Your answer should consist of the lines in the data below that contain "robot".

Data to examine:
%%

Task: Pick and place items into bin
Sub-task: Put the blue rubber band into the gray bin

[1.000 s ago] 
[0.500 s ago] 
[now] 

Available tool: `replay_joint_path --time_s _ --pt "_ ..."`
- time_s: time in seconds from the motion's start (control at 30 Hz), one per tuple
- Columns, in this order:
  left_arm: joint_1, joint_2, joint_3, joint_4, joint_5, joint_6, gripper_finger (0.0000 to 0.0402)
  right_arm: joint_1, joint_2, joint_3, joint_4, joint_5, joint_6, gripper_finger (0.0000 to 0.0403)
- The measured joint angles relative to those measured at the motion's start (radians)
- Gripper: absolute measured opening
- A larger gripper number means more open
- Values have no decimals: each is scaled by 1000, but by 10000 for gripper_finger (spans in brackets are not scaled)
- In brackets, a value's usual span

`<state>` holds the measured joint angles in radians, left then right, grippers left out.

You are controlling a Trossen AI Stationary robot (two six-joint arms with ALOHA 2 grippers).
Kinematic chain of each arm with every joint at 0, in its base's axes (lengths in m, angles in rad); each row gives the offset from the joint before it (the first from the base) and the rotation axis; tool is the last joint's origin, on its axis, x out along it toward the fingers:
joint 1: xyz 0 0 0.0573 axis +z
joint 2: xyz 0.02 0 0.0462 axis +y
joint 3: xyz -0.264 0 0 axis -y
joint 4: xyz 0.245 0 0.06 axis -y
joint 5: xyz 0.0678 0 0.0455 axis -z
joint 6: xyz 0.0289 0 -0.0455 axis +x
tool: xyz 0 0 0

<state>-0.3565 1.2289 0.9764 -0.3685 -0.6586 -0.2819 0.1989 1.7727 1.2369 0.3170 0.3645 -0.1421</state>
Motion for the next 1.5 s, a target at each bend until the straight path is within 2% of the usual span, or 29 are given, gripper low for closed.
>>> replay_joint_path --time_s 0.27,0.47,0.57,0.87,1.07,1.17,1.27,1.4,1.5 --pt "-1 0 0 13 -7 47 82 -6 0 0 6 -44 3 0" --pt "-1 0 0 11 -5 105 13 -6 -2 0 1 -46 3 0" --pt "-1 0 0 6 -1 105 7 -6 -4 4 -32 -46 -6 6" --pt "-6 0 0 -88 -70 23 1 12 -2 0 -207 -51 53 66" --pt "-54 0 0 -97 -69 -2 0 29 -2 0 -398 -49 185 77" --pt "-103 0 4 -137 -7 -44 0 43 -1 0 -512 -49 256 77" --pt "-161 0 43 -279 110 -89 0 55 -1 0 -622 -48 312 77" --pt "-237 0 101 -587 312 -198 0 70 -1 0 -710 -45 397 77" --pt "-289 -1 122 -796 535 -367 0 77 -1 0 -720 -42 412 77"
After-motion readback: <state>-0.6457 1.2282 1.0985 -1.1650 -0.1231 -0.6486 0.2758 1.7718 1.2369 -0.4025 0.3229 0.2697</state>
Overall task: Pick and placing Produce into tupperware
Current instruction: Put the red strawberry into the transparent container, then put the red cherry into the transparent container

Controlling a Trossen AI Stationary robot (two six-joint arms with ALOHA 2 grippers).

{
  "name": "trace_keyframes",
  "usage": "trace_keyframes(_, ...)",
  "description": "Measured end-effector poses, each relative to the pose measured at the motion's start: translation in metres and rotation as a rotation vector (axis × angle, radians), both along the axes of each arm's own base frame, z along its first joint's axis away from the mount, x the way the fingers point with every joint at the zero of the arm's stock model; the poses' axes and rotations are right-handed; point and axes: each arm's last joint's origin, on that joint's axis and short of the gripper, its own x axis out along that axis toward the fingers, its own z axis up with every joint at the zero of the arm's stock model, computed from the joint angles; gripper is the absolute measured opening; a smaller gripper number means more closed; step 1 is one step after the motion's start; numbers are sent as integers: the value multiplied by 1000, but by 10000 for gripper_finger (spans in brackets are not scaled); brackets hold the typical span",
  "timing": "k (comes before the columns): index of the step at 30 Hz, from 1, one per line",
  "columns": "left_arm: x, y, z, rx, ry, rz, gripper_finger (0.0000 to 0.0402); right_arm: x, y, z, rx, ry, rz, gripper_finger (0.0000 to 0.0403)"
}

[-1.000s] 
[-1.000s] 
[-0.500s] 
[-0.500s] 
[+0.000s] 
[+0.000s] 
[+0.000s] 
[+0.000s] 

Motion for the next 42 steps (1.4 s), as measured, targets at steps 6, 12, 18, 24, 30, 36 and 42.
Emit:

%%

Exercise result:
You are controlling a Trossen AI Stationary robot (two six-joint arms with ALOHA 2 grippers).
Controlling a Trossen AI Stationary robot (two six-joint arms with ALOHA 2 grippers).

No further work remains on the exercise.